Para dar un ejemplo, estos usos indiscriminados pueden producir efectos colaterales: sabemos que el mercado al ofrecer objetos de consumo, en este caso un acompañamiento digital, asesoramiento o soporte, acentúa la búsqueda de satisfacciones inmediatas, a las que recurriría una persona con consumo problemático que presenta, entre otras dificultades, la imposibilidad de tolerar la espera; lo que daría como resultado la alimentación de los mecanismos inherentes a la problemática de consumo misma. Por otro lado, puede llevar a la ilusión de que está recibiendo respuestas adecuadas de un » chat bot» o de los algoritmos con los que suelen funcionar estas aplicaciones, mecanizando los vínculos dentro del imaginario de una supuesta realidad vincular afectiva con un otro.

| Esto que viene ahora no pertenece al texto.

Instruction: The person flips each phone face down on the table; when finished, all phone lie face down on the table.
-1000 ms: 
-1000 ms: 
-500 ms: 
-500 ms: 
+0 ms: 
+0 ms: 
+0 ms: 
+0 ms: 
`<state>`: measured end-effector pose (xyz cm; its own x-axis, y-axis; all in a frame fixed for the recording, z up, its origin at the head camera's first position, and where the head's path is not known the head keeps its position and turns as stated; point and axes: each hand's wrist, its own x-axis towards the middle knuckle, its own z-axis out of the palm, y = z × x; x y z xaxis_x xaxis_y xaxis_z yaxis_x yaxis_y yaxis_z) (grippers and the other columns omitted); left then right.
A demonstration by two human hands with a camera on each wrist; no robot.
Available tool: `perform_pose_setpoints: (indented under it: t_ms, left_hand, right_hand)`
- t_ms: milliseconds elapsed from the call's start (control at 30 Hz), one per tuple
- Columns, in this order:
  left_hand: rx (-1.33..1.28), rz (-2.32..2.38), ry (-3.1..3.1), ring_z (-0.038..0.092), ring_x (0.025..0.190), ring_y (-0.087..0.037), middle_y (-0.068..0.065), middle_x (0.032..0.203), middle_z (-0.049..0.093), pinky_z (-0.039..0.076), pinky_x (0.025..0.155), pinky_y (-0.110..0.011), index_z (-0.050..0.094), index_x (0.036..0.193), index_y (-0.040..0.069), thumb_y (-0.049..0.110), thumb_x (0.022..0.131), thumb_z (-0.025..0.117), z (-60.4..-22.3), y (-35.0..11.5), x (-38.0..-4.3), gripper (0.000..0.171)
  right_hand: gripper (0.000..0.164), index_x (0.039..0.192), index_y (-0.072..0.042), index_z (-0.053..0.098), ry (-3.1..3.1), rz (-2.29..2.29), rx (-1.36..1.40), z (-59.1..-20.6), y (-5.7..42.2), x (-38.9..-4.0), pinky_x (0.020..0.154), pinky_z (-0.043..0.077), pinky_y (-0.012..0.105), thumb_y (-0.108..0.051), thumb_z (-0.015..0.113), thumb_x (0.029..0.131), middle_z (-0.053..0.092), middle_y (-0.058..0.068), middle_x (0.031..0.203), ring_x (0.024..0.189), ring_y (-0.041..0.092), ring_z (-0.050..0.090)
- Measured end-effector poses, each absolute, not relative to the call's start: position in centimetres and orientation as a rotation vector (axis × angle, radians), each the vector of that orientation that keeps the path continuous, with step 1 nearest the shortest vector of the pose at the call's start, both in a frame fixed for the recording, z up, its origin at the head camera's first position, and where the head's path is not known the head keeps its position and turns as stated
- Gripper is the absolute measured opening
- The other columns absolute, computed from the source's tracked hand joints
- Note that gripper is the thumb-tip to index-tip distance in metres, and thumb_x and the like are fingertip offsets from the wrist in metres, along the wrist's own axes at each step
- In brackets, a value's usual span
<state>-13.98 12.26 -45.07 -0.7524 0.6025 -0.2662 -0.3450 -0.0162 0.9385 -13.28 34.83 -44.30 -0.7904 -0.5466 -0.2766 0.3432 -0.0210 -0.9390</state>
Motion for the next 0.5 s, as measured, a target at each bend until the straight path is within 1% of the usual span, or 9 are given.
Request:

Propiciar que se multipliquen estas apps y plataformas pone en evidencia el deterioro de los vínculos interhumanos y la ruptura del lazo social, que al buscar apoyo emocional en una app (aunque se hable de complementaria) no hace más que pretender desmentir como sociedad la situación de desconexión, la falta de confianza en los otros y el mal funcionamiento de las políticas públicas en salud mental, ejerciendo efectos negativos en la subjetividad y en el psiquismo. Existe una carencia en la promoción de espacios para que el verdadero encuentro humano pueda desplegarse y aportar al enriquecimiento mutuo, que se logra haciendo circular la palabra a través del diálogo con un otro. En definitiva, estas prácticas denuncian un síntoma de época que pone en evidencia a una sociedad que no muestra como prioridad la construcción de sujetos sociales y éticos. Desde la psicología sabemos que el vínculo interhumano no puede ser sustituido nunca por una máquina y mucho menos reemplazar una situación de psicoterapia en donde ese vínculo es tan necesario que se establezca para que continue construyéndose en el devenir del proceso terapéutico, para producir los cambios y reposicionamientos necesarios.